Kenya Revenue Authority (KRA) has won a Kes621 million tax battle against the Co-operative Bank of Kenya arising from financial transactions between 2013 and 2015.
The tax appeals tribunal’s decision to prevent the KRA from collecting the money was challenged by the KRA.
According to the taxman, commissions and agency fees from money transfer services are liable to excise tax.
A strict interpretation of the Finance Act of 2013 and a plain interpretation of the term interest, according to Justice David Majanja, would mean that all fees incidental to obtaining a loan, such as a moratorium and loan appraisals, among other things, are subject to excise duty while the interest earned from the loan would be exempt.
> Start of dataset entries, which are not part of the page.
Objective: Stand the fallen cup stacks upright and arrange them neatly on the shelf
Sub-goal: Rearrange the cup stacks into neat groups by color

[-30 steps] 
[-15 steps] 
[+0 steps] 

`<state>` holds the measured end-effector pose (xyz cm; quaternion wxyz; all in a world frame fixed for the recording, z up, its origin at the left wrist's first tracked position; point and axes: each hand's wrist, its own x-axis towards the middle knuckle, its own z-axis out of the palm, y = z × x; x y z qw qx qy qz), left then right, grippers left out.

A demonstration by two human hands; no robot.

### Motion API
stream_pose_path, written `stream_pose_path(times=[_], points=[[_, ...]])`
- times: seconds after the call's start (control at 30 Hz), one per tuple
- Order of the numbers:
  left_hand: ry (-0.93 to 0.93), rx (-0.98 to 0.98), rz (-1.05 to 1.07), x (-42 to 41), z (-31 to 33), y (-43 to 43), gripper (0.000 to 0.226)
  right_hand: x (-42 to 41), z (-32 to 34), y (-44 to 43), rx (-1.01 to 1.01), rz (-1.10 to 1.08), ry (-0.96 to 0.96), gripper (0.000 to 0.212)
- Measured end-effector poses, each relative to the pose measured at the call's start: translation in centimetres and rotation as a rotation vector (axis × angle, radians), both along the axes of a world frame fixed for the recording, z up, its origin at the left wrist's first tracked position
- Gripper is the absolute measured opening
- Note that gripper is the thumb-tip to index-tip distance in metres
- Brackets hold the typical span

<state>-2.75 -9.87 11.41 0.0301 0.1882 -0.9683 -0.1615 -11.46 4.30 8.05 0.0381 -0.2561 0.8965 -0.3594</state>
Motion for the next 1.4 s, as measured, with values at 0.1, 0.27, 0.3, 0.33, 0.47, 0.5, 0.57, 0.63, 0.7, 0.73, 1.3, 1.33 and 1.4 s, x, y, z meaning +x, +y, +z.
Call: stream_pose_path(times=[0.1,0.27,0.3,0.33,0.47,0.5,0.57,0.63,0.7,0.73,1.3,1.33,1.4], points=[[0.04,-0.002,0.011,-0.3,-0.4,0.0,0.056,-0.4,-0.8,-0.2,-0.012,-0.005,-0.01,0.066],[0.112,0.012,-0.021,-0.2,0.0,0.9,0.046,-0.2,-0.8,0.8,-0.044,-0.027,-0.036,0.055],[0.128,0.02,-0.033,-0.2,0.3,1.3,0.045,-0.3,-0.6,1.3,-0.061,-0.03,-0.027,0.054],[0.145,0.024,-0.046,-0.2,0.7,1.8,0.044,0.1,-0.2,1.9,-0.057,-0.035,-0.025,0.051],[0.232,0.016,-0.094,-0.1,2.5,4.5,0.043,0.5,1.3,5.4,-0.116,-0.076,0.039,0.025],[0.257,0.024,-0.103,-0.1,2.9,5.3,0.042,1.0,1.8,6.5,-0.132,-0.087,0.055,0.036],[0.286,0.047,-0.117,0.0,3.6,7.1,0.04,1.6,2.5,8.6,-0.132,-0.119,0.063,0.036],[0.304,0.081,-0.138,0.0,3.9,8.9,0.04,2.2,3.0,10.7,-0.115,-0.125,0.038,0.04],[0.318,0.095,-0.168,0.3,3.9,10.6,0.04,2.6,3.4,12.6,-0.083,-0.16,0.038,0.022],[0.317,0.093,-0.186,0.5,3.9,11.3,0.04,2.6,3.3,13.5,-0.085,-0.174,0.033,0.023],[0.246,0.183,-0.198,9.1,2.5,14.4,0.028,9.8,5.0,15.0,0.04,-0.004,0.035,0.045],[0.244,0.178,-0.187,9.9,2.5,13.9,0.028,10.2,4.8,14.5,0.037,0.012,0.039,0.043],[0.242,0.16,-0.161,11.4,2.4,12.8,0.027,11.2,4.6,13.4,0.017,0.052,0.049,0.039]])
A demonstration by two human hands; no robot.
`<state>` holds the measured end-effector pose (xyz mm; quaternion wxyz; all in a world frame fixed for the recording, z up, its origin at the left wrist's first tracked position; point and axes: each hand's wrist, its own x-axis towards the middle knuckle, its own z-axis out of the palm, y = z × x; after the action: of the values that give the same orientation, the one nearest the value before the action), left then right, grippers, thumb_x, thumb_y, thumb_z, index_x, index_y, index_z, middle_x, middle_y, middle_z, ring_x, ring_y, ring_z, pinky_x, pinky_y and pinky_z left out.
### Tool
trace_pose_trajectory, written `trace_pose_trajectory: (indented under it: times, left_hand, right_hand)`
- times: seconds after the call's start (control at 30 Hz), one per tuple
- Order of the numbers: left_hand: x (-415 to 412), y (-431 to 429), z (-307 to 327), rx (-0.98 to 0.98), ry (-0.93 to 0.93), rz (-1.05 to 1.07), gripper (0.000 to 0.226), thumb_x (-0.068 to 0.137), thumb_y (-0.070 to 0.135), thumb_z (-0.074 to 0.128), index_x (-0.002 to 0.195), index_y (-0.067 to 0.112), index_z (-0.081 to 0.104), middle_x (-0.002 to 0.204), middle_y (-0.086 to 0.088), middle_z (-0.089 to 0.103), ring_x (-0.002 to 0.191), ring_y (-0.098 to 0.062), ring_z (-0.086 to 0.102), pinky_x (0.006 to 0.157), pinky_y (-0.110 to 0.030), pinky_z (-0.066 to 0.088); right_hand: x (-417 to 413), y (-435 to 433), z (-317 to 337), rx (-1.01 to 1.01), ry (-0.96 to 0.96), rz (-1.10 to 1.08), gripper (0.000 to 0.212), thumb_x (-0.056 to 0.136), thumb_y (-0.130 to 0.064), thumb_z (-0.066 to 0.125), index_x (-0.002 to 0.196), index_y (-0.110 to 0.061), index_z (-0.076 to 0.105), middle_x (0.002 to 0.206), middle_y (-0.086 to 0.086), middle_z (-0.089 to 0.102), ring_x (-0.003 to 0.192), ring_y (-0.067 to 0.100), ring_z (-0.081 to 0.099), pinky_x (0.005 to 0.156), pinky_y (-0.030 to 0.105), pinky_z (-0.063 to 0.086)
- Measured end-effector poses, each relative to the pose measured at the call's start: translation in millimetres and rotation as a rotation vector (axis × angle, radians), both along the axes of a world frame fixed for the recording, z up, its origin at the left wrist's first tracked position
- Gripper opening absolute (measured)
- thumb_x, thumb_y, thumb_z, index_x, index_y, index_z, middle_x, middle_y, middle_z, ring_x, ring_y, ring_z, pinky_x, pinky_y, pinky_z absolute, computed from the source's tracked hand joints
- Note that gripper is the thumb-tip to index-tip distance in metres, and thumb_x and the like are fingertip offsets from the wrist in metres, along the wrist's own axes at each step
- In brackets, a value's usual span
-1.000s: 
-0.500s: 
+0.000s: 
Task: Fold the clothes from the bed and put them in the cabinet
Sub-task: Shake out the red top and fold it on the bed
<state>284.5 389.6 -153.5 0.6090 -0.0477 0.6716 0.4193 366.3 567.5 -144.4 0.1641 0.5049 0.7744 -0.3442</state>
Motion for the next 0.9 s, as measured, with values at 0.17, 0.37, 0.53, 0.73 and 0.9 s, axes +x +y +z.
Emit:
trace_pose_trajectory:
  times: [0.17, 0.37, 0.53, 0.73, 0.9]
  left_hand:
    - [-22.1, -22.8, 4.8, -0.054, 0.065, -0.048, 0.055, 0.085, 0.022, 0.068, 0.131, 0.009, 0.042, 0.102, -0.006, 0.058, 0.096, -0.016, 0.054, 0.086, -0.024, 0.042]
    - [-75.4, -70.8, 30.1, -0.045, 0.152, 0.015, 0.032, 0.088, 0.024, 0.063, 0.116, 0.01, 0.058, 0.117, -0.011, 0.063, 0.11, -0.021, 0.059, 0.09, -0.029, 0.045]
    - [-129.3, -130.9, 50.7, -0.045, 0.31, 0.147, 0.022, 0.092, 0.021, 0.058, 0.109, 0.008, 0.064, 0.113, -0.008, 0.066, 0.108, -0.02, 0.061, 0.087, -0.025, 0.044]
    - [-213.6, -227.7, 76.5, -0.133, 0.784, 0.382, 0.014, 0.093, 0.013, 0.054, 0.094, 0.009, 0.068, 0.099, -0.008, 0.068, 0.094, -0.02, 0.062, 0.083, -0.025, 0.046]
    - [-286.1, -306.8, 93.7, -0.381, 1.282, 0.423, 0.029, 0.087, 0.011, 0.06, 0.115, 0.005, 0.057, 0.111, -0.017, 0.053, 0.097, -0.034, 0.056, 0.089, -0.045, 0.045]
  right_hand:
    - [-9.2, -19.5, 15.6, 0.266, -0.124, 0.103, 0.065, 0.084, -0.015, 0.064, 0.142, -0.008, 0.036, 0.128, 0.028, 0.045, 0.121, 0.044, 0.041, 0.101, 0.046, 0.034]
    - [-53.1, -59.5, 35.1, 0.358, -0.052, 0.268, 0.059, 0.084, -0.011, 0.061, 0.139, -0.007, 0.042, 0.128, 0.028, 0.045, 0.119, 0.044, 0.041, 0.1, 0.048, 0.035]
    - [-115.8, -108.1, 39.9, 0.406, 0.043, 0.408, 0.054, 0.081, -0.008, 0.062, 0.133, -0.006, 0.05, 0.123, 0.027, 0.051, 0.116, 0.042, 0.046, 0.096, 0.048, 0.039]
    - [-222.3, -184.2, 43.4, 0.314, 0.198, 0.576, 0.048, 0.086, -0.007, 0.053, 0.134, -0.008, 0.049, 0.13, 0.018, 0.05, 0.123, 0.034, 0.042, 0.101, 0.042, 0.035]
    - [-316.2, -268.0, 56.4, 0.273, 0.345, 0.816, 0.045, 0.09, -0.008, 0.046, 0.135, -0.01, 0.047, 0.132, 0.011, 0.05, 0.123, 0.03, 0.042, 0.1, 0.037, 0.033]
He agreed with KRA that the fees were commissions rather than interest, and that interest could only accrue after the loan was granted.
“Consequently, the part of the tribunal’s judgment holding that the fees charged by the respondent that are ancillary to the loans it grants to its customers are in the ambit of interest and therefore exempt from excise duty be and is hereby set aside,” he said
According to KRA, the lender failed to deduct excise duty on loan applications and moratoriums, commissions, fees, and interest earned in the three years leading up to 2015.
Other lenders demanded taxes on commissions paid to Co-op Bank for use of its Automated Teller Machines (ATMs), interest earned on loan moratoriums and salary advances, and fees and commissions earned from other banking transactions.
The taxman examined the financial and tax affairs from 2013 to 2015 and issued a tax assessment of Sh1 billion arising from VAT, Pay As You Earn, withholding tax, and excise duty, plus interest and penalties, according to the court.
Later, the bank conceded and settled the principal tax assessments totalling Kes 5.4 million for its PAYE, VAT, and withholding tax but objected to the kes 1 billion claims.
The cooperative bank objected to the assessment, claiming that the KRA used ambiguous clauses on the definition of “interest, fees, and commissions” to demand the arrears.
The lender challenged the excise duty, claiming it was incorrect because KRA failed to consider all information and explanations provided to the commissioner in order to appreciate all issues.
The tribunal agreed with the lender, stating that the Finance Act of 2012 was riddled with ambiguity and that imposing tax based on ambiguity would be unjust.
The tribunal also stated that KRA’s decision to charge an excise tax on commissions for using Co-op Bank’s ATMs amounts to double taxation because withdrawal charges are already subject to excise duty at the withdrawal point.
The tribunal also ruled that interchange commissions and agency transfers were not subject to excise duty in the circumstances. KRA took the matter to the High Court after being dissatisfied.
“The Commissioner’s objection decision on its assessment of the respondent’s excise duty liability on the said fees earned after 18th June 2013 is upheld,” the Judge said.